Society Irish Section Secretary Professor Lorraine Brenan, University College Dublin, Ireland, closed the symposium with a talk on the role of metabolomics in the identification of biomarkers relevant for health and nutrition. She showed recent evidence for the potential of using food biomarkers to assess dietary patterns saying that markers have not yet been evaluated for specificity as other dietary factors may alter biomarker prevalence in blood and urine. At the end of the day two, delegates attended the conference dinner for an evening of dining, networking, and of course, plenty of dancing.

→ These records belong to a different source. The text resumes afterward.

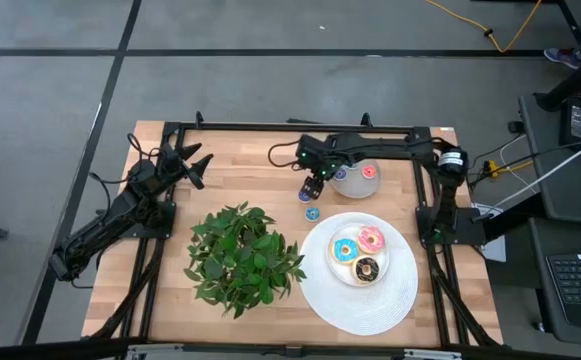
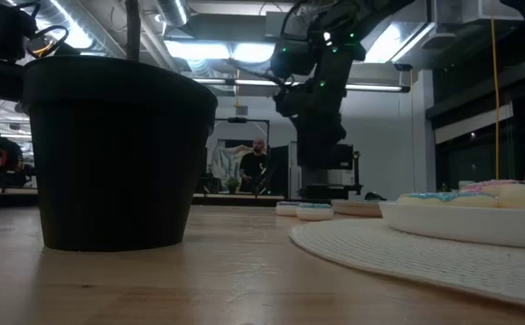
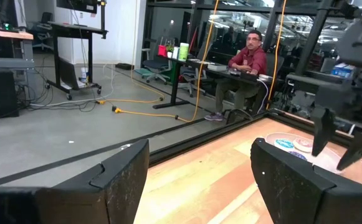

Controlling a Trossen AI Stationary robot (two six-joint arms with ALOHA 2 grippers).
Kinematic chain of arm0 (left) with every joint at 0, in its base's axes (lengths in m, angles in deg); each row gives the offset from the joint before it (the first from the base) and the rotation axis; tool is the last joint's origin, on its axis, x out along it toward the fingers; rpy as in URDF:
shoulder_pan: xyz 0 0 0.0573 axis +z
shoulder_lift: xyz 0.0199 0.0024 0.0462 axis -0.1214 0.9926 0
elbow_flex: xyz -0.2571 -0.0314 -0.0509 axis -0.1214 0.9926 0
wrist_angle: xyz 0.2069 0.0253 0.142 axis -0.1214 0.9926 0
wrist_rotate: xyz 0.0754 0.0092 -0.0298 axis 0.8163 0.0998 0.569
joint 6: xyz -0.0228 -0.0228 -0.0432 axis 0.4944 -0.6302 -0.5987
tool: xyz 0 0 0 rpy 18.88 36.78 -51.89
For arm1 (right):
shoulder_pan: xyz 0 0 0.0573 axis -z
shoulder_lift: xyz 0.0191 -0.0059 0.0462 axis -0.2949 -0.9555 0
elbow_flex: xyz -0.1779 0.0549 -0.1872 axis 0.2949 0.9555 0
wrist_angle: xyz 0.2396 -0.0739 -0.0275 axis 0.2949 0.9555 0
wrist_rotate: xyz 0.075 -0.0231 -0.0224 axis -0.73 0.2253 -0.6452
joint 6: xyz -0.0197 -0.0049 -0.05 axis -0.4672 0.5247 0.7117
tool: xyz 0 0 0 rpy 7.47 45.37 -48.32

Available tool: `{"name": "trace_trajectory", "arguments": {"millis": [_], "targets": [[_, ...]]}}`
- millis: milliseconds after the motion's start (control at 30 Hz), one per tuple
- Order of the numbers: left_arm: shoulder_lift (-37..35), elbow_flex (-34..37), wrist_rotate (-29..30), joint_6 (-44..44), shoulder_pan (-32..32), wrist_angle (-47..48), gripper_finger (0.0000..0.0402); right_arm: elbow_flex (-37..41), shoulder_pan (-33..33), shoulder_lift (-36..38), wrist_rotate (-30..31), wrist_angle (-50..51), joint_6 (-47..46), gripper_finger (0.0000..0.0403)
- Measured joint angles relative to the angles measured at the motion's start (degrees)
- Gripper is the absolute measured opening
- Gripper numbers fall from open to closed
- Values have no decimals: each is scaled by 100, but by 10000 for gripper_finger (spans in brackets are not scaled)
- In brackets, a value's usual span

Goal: Pick & Place donuts
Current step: Put the small dark blue donut onto the gray plate

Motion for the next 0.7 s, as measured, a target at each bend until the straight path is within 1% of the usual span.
{"name": "trace_trajectory", "arguments": {"millis": [167, 700], "targets": [[0, 1, -2, 2, 0, 0, 270, 0, -88, -223, 2, -253, -154, 217], [0, 0, 0, 4, 0, 0, 270, 2, -160, -652, -58, -515, -260, 216]]}}
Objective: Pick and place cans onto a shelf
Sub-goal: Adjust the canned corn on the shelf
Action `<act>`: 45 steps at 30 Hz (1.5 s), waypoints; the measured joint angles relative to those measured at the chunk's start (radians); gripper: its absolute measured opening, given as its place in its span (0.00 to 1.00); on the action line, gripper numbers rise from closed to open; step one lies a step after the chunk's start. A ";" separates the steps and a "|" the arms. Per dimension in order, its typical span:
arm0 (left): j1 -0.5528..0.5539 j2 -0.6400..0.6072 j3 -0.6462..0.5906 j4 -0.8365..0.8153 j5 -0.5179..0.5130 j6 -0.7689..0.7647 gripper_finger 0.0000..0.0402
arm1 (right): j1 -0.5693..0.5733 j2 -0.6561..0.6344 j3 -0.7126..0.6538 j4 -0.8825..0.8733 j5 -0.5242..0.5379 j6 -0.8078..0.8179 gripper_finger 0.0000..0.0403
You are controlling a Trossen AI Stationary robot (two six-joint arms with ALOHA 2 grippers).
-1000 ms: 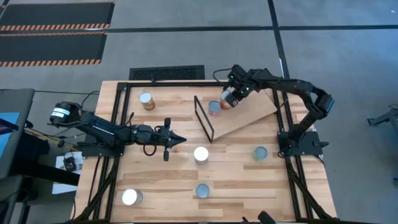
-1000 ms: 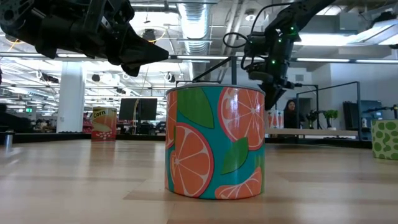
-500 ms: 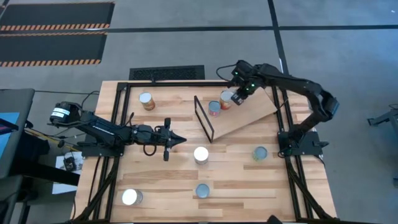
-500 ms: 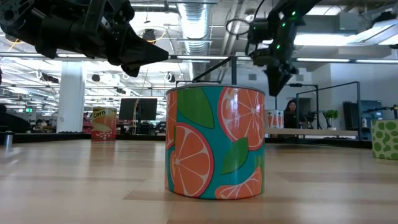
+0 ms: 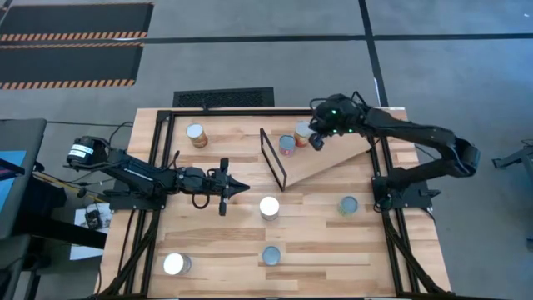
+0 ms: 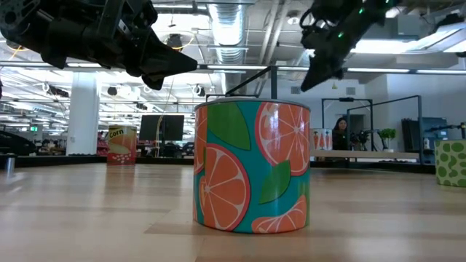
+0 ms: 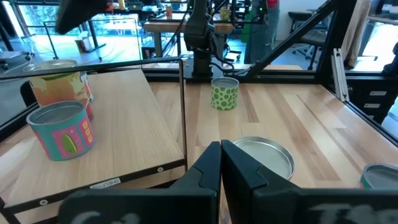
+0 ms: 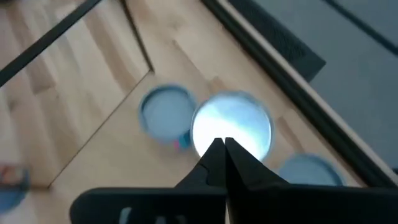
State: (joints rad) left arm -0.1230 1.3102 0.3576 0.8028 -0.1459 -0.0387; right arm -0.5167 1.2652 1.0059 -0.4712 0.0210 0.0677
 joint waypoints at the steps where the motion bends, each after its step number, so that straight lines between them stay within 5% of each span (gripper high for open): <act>1: 0.000 0.000 0.000 0.000 0.000 0.000 0.00 | -0.002 0.018 -0.005 0.034 0.001 0.001 0.01; 11: 0.000 0.000 0.000 -0.001 0.000 0.000 0.00 | -0.016 0.190 -0.001 0.123 0.004 -0.016 0.01; 45: 0.000 0.000 0.000 0.003 0.000 0.000 0.00 | -0.014 0.182 -0.003 0.105 0.050 -0.005 0.02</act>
State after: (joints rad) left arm -0.1230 1.3102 0.3576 0.8063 -0.1463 -0.0387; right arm -0.5303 1.4472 1.0024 -0.3662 0.0708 0.0627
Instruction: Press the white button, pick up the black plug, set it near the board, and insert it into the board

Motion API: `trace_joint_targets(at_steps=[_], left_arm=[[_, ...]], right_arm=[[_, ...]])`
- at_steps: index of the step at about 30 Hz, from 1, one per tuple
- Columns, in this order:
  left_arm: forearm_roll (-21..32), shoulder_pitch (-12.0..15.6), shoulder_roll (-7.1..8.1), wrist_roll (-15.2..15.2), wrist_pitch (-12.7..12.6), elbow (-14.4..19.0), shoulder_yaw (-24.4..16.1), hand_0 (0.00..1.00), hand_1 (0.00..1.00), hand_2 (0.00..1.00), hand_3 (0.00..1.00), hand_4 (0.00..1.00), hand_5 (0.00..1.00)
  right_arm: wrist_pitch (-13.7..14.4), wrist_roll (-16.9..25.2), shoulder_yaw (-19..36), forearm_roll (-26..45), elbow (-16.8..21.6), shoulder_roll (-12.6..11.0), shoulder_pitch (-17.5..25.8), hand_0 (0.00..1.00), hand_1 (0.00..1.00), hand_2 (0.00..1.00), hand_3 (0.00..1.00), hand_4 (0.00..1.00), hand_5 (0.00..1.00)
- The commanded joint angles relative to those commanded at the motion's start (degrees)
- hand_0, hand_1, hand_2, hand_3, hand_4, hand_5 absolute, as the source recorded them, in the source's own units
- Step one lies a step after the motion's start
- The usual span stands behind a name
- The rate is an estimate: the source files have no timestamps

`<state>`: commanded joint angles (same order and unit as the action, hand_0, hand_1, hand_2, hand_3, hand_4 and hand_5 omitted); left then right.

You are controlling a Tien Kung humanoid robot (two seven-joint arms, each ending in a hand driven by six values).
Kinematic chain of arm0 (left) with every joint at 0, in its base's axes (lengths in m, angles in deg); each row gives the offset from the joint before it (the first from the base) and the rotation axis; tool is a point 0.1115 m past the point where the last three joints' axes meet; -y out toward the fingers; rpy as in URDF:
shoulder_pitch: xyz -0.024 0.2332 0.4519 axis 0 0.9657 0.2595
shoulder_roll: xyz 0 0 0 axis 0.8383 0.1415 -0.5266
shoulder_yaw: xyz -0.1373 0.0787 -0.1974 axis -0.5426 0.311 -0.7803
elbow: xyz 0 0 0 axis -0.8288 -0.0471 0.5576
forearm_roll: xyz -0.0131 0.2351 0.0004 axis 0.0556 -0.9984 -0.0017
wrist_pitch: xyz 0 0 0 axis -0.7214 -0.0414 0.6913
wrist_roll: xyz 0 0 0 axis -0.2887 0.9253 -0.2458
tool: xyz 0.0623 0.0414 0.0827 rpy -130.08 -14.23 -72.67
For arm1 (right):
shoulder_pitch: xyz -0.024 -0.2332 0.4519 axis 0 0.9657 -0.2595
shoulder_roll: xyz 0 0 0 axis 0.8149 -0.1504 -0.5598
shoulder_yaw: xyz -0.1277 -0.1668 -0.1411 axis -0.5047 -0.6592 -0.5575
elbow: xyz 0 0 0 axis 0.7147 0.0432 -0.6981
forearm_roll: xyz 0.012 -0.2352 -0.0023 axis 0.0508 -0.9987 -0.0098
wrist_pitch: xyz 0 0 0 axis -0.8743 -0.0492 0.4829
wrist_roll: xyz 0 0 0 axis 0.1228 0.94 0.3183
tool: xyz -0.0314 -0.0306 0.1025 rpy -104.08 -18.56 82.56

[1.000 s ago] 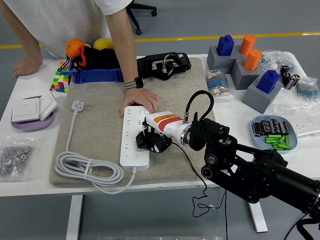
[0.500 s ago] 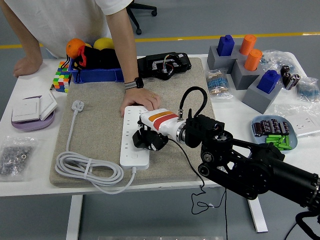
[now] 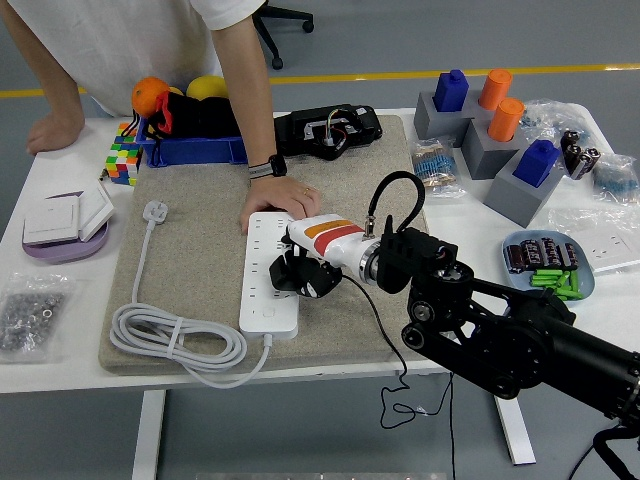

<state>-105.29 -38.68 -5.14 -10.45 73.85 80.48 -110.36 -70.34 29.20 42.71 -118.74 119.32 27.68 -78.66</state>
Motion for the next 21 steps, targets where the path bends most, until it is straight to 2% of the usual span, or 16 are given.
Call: trace_joint_targets(at_steps=[8, 13, 21], left_arm=[[0.1, 0.0, -0.06, 0.0, 0.0, 0.0, 0.1, 0.622, 0.624, 0.631, 0.686, 0.519, 0.374], [0.4, 0.2, -0.17, 0.1, -0.1, 0.0, 0.2, 0.622, 0.624, 0.631, 0.686, 0.519, 0.374], [0.1, 0.5, -0.19, 0.0, 0.0, 0.0, 0.2, 0.622, 0.624, 0.631, 0.686, 0.519, 0.374]], right_arm=[[0.4, 0.3, 3.7, -0.5, 1.6, -1.0, 1.9, 0.405, 0.361, 0.447, 0.482, 0.770, 0.002], [0.1, 0.0, 3.0, 0.0, 2.2, -1.3, 2.9, 0.405, 0.358, 0.447, 0.482, 0.771, 0.002], [0.1, 0.0, 2.0, 0.2, 2.2, -0.3, 4.1, 0.406, 0.359, 0.447, 0.482, 0.771, 0.002]])
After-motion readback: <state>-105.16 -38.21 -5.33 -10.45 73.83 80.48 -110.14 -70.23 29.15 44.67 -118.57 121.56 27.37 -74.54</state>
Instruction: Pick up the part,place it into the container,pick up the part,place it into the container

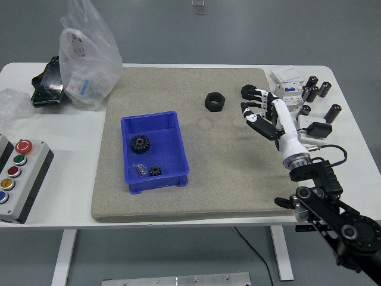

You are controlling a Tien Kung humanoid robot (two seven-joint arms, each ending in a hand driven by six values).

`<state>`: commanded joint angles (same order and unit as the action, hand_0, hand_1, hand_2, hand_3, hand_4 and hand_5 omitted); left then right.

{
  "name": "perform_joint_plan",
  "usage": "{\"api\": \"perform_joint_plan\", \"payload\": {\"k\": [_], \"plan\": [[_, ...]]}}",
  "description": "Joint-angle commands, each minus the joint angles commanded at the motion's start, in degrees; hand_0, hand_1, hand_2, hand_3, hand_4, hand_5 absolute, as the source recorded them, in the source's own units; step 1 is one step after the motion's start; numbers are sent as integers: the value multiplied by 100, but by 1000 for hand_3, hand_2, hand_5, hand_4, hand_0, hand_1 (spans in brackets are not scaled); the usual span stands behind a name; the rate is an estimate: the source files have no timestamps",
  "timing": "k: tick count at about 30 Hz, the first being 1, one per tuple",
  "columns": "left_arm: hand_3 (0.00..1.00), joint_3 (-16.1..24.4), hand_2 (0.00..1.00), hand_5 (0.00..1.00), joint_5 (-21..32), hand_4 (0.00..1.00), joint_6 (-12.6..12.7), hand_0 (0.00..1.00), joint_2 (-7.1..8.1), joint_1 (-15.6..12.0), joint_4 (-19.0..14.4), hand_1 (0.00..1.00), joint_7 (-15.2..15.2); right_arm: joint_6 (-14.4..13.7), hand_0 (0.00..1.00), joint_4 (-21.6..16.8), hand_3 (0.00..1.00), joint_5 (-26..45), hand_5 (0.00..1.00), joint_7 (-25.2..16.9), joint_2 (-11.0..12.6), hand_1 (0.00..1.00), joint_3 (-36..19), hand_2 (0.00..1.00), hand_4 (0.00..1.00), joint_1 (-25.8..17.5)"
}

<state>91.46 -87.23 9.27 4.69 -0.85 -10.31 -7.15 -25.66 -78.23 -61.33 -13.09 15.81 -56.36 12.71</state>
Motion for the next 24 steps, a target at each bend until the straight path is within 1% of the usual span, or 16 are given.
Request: {"api": "perform_joint_plan", "payload": {"k": [3, 5, 6, 7, 10, 11, 12, 17, 18, 23, 24], "plan": [[618, 22, 557, 273, -4, 715, 7, 627, 2, -14, 0, 566, 3, 121, 623, 30, 693, 518, 284, -396, 71, 671, -39, 696, 656, -364], [618, 21, 557, 273, 4, 715, 7, 627, 3, -8, 0, 566, 15, 178, 623, 51, 693, 772, 284, -557, 73, 671, -30, 696, 656, -510], [618, 17, 557, 273, 8, 715, 5, 627, 1, -2, 0, 565, 21, 207, 711, 60, 692, 902, 308, -615, 68, 687, -20, 701, 663, -567], [618, 15, 557, 273, 11, 715, 3, 627, -1, 3, 0, 565, 26, 233, 711, 65, 692, 1024, 308, -654, 62, 687, -11, 701, 663, -609], [618, 6, 557, 273, 13, 715, -2, 627, -9, 15, 0, 565, 32, 280, 711, 50, 692, 1204, 308, -688, 59, 687, -8, 701, 663, -664], [618, 6, 557, 273, 11, 715, -3, 627, -9, 17, 0, 565, 33, 288, 711, 39, 692, 1215, 308, -685, 62, 687, -18, 701, 663, -670], [618, 6, 557, 269, 9, 713, -3, 627, -8, 18, 0, 565, 33, 297, 733, 23, 691, 1220, 341, -678, 69, 696, -37, 715, 681, -677], [618, 13, 557, 269, -6, 713, -4, 627, 15, 17, 0, 565, 34, 300, 733, -26, 691, 1217, 341, -668, 89, 696, -122, 715, 681, -703], [618, 12, 557, 267, -7, 711, -5, 627, 21, 17, 0, 566, 35, 300, 774, -28, 691, 1217, 364, -668, 90, 708, -130, 732, 687, -705], [618, 13, 557, 267, -52, 711, -12, 627, 55, 29, 0, 566, 35, 305, 774, -34, 691, 1211, 364, -671, 88, 708, -168, 732, 687, -724], [617, 6, 556, 267, -53, 711, -14, 627, 63, 34, 0, 566, 40, 306, 787, -38, 692, 1209, 359, -674, 87, 717, -183, 735, 692, -732]]}}
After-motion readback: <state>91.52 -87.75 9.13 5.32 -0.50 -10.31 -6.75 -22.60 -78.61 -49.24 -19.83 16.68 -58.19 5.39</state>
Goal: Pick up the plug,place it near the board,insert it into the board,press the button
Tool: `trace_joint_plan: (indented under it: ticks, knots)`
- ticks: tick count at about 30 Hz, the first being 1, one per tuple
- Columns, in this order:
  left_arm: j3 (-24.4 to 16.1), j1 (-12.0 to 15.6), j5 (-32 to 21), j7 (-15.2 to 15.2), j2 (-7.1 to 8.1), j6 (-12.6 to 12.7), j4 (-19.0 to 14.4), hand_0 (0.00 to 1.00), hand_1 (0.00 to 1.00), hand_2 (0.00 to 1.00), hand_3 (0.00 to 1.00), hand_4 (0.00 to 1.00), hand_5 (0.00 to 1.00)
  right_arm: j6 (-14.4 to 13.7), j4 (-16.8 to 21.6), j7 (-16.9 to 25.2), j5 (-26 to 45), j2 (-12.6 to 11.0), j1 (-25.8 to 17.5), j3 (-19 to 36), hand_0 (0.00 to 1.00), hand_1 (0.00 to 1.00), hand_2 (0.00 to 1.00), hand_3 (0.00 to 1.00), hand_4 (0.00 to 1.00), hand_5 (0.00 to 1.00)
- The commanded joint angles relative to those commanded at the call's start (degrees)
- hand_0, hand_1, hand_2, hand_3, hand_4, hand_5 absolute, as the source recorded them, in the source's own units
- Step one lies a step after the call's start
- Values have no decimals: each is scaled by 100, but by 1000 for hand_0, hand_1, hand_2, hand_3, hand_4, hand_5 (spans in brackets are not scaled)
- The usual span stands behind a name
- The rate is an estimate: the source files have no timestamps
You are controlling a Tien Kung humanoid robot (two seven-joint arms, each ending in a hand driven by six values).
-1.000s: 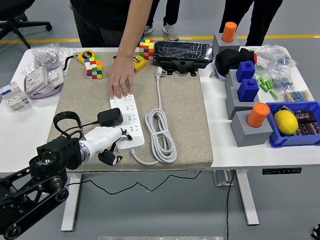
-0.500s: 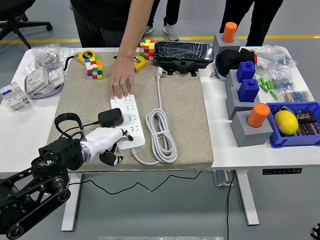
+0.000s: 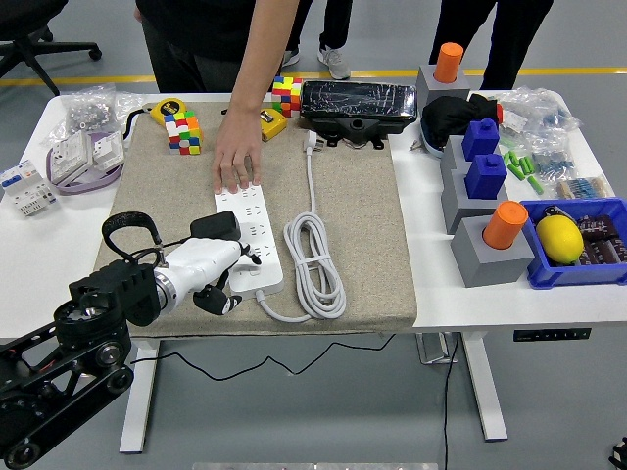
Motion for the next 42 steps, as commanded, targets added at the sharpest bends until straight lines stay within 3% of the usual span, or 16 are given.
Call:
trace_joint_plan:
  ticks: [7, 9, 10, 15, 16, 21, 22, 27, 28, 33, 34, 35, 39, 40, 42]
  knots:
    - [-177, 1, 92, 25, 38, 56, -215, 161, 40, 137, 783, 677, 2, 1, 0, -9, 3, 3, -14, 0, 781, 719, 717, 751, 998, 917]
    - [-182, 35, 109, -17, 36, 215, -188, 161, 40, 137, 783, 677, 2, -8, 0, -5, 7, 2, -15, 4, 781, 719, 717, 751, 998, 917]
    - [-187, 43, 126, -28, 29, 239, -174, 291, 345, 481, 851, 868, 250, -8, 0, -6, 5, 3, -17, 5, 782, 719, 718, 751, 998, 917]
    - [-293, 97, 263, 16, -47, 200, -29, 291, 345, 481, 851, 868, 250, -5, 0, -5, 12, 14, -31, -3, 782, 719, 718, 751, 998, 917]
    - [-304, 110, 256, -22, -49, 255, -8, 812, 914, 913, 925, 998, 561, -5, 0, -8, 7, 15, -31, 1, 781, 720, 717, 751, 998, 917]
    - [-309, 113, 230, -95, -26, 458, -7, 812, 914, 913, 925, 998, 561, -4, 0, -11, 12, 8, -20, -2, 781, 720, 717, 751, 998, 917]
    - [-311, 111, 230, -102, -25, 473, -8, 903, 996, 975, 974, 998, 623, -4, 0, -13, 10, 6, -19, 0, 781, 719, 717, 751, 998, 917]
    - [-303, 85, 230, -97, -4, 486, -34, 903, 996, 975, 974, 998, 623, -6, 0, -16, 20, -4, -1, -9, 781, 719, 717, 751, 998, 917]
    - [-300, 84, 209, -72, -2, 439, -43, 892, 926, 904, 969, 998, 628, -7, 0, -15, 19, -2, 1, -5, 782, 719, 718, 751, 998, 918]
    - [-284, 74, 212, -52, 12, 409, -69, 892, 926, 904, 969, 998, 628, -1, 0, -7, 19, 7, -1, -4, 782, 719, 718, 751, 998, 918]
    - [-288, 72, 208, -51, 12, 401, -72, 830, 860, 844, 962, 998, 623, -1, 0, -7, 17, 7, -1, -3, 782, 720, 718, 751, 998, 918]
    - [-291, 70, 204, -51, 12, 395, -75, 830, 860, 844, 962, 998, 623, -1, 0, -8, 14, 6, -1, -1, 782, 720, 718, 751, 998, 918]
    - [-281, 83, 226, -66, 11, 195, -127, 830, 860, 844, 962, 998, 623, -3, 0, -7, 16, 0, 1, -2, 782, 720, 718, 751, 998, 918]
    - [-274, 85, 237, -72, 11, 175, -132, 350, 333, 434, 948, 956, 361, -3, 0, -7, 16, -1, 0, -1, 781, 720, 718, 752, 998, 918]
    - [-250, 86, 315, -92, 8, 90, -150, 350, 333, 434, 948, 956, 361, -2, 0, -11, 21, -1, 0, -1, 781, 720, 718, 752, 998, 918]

Day three began with Dr Lindsay Allen, Center Director, USDA/ARS Western Human Nutrition Research Center, USA, considering global strategies to improve micronutrient status. Dr Allen told delegates that when considering interventions to improve micronutrient status, you should focus on food first and improving dietary quality before considering supplementation or fortification.
Honorary Secretary and Textbook Editor-in-Chief, Professor Susan Lanham-New, University of Surrey, UK, updated delegates on the importance of vitamin D, providing evidence for supplementation and the effectiveness of vitamin D3 on vitamin D status. Highlighting the importance of sun exposure for synthesising vitamin D, Professor Lanham-New said when your shadow is longer than your height, you do not make vitamin D.
Dr Julia Finkelstein, Cornell University, USA, gave an overview of global iron deficiency highlighting it as a major public health issue. She then gave insight into the effectiveness of iron biofortification to improve maternal health in vulnerable populations, suggesting it may be an easier solution for improving status compared to fortification.
Professor Martin Broadley, University of Nottingham, UK, gave the last talk of the conference introducing a new concept he has been developing, GeoNutrition. GeoNutrition takes a geographical approach to reducing micronutrient deficiency, particularly in areas of sub-Saharan Africa and South Asia. Professor Broadley presented evidence from case studies in Malawi, Pakistan and Ethiopia.
The Society would like to thank the Irish Section for hosting the conference, and the Association for Nutrition, Tanita, Dairy Council Northern Ireland, Danone, Yakult, The National Dairy Council and the Food Safety Authority Ireland, for supporting the conference. The Society would also like to thank delegates for their valuable contributions during the discussions raising key questions and opening debate.